### How to complete this task
The line containing "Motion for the" marks where to begin. Write out that line and every line after it exactly, through the last line below.
───
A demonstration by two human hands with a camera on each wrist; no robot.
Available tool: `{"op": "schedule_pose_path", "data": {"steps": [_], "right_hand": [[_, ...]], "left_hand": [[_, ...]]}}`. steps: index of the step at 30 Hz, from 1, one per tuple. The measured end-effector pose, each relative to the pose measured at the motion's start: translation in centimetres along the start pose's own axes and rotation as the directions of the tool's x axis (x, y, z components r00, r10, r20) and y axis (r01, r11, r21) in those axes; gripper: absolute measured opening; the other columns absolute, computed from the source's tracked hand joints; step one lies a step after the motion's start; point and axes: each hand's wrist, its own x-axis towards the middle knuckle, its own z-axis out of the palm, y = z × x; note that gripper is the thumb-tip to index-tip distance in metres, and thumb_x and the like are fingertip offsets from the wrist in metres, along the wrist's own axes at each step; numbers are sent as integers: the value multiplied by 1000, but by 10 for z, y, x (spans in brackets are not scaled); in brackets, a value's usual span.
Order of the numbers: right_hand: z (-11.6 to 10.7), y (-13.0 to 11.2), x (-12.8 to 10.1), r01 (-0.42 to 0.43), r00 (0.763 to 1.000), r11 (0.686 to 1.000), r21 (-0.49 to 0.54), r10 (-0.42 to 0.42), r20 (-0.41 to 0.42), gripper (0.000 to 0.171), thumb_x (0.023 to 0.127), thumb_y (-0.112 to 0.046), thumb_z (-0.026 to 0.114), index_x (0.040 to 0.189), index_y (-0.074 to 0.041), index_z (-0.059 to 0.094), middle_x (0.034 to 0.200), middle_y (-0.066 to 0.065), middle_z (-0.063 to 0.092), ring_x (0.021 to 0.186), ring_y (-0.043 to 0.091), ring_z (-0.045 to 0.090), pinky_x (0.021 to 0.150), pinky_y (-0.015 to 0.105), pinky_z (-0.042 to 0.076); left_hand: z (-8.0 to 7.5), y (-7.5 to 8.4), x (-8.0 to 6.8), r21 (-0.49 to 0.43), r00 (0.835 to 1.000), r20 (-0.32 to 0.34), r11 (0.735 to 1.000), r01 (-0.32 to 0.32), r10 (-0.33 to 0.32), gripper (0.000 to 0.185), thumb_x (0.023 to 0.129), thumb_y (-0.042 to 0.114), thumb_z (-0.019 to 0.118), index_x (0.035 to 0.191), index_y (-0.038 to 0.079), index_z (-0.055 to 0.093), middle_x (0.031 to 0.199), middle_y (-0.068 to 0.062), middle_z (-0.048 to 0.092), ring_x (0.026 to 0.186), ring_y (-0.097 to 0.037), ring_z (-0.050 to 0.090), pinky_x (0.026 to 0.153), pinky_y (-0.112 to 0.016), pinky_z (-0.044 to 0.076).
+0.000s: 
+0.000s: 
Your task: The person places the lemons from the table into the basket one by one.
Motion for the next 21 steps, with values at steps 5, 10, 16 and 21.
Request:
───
### Finished task
Motion for the next 21 steps, with values at steps 5, 10, 16 and 21.
Request:

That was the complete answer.